Королева и Эрзабет встретили Людовика у ворот замка. Цетрик рассказал обо всём случившемся. Эрзабет побледнела и прислонилась к столу. Когда Мария и король ушли в замок, Цетрик подошёл к молодой девушке и, взяв её за руку, произнёс:
— Можете ли вы простить мне, что я ранил, а может быть, и убил вашего брата?
— О, — воскликнула Эрзабет, — я от души прощаю вас; ведь это было сделано ради короля и отечества. Вы рисковали своей жизнью... которая так дорога для меня, — добавила она, покраснев.
— Для вас, Эрзабет! — воскликнул Цетрик, целуя руки молодой девушки.
— Эрзабет! — позвала королева, и она поспешила на зов.
Дворянство тщетно ожидало ответа короля, он больше не появился. Тогда оно собралось у Ракоша и постановило: 1) отнять десятину у духовенства и употребить её на защиту границ; 2) собраться на Иванов день в Гатване, где выработать средства для спасения отечества.
В самый разгар переговоров появился Матвей Перен с забинтованной головой, держа в руках большую куклу в костюме венгерского воина. Людовик велел сделать её для маленького сына польского короля, Ирма же потихоньку унесла её из комнаты короля и дала своему сыну.
— Посмотрите, на что тратятся деньги государства! — воскликнул Матвей. — Какими игрушками король собирается защищать отечество!
Дворяне с громкими криками, насмешками и ругательствами последовали за Матвеем и в конце концов повесили куклу на дереве[5].

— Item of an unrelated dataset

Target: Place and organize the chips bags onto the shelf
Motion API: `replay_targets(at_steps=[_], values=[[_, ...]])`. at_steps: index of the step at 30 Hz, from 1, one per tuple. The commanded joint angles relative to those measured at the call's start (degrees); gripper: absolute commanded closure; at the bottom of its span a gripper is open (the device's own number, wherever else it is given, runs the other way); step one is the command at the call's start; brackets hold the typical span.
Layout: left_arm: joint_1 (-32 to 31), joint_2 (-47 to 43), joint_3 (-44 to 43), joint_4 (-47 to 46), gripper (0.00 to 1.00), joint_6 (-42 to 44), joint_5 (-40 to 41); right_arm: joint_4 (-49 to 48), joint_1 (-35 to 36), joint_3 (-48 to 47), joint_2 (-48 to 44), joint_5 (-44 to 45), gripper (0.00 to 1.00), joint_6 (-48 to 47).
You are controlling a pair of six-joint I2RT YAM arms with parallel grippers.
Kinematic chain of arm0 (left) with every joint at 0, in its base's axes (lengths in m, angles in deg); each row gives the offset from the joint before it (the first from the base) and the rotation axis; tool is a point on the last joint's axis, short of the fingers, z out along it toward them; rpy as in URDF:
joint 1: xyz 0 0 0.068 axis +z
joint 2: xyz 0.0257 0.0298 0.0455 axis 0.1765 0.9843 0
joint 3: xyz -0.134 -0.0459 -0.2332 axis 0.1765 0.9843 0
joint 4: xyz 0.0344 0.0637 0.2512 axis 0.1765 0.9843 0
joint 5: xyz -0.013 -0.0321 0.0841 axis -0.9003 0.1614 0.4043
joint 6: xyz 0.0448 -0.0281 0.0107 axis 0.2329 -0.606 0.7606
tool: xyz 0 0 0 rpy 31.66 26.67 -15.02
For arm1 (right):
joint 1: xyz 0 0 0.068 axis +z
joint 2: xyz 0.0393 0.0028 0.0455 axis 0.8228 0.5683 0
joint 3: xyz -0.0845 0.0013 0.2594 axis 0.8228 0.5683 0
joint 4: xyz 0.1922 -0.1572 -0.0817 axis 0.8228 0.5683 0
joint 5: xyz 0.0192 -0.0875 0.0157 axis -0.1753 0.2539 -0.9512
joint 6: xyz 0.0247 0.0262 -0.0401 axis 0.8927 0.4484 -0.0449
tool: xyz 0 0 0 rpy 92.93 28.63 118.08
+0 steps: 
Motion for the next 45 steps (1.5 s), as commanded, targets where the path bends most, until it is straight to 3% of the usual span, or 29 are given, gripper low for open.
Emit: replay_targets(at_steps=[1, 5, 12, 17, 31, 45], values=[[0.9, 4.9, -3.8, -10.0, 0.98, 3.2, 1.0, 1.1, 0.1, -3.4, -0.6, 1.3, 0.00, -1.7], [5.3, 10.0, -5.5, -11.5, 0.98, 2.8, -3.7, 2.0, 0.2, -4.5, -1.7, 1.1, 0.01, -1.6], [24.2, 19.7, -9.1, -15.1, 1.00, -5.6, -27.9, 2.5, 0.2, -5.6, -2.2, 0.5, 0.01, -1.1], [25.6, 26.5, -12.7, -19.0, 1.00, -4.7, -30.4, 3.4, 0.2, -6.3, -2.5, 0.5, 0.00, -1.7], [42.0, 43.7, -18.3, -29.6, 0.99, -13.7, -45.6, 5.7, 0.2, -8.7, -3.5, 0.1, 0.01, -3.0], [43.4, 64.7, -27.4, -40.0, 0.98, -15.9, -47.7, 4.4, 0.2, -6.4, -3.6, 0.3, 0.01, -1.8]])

В тот же вечер Мария получила записку от своего таинственного друга, в которой он снова просил свидания. В назначенный час она отправилась на вал и по условленному знаку сбросила лестницу. Таинственный незнакомец сообщил королеве, что дворянство разойдётся, не ассигновав денег, если все его требования будут отклонены, и посоветовал утвердить некоторые требования, а также удалить Черенцеса, так как дворяне страшно озлоблены против него.
Мария поблагодарила его, и он удалился так же быстро, как и пришёл.
На другой день явилась новая депутация, требовавшая ответа на последние два постановления. Король сообщил, что приказал арестовать министра финансов и что даст ответ на постановления на следующий день.
Королева поручила Гавриилу Перену арестовать Черенцеса и передать ему, что это делается ради успокоения дворян и что ему не грозит никакой опасности. Тем не менее это известие произвело на министра финансов удручающее впечатление; он плакал, как ребёнок, утверждал, что не виноват, и умолял Гавриила похлопотать за него при дворе.
Гавриил, доставив Черенцеса в башню, поспешил к Иоле. Её пылкая фантазия также рисовала ей всё в самом ужасном свете, и только когда Перен обещал ей окружить отца в тюрьме всеми удобствами, к которым он привык дома, она немного успокоилась.
Черенцес приободрился, когда увидел свою мягкую постель и облёкся в свой любимый халат и тёплые туфли.
Когда Гавриил вечером навестил старика вместе с Иолой, то нашёл его в отличном настроении.
Арест еврея умиротворил некоторых дворян, но другая часть, ободрённая успехом, стала требовать утверждения всех выработанных пунктов. Король дал отрицательный ответ, и дворяне в тот же день разошлись, не ассигновав ни гроша.
Государственный совет был так ошеломлён этим, что на первом же заседании разразился сильный скандал. Франджипани обвинял во всём Чалкана; тот рассердился, вскочил и схватил графа за бороду; граф ударил архиепископа по лицу.
В этот момент в зал вошёл король, и шум прекратился.
Королева следовала за Людовиком и заявила магнатам, что утверждением постановления сейма можно было вызвать большое несчастье и что она согласна скорее заложить последнее, чем подчиниться.
Архиепископ пожаловался на Франджипани. Мария выслушала их обоих и свидетелей и приказала посадить графа на несколько дней в башню. Выйдя из-под ареста, гордый граф оставил двор и поступил на службу к австрийскому герцогу Фердинанду[6].
XV
Misera plebs
Сцена в Ракоше произвела на Людовика сильное впечатление. Он решил было порвать с Ирмой, но в последний момент у него не хватило силы воли. Он знал, что она предаёт его, но её поцелуи каждый вечер горели на его губах, её ласки приводили его в какой-то жуткий восторг: его страсть к ней усиливалась от сознания опасности, которой он подвергается.
Заполия торжествовал: дворянство и король были озлоблены друг против друга, его усилия наконец были вознаграждены, и он рассчитывал, что после съезда в Гатване судьба государства перейдёт в его руки.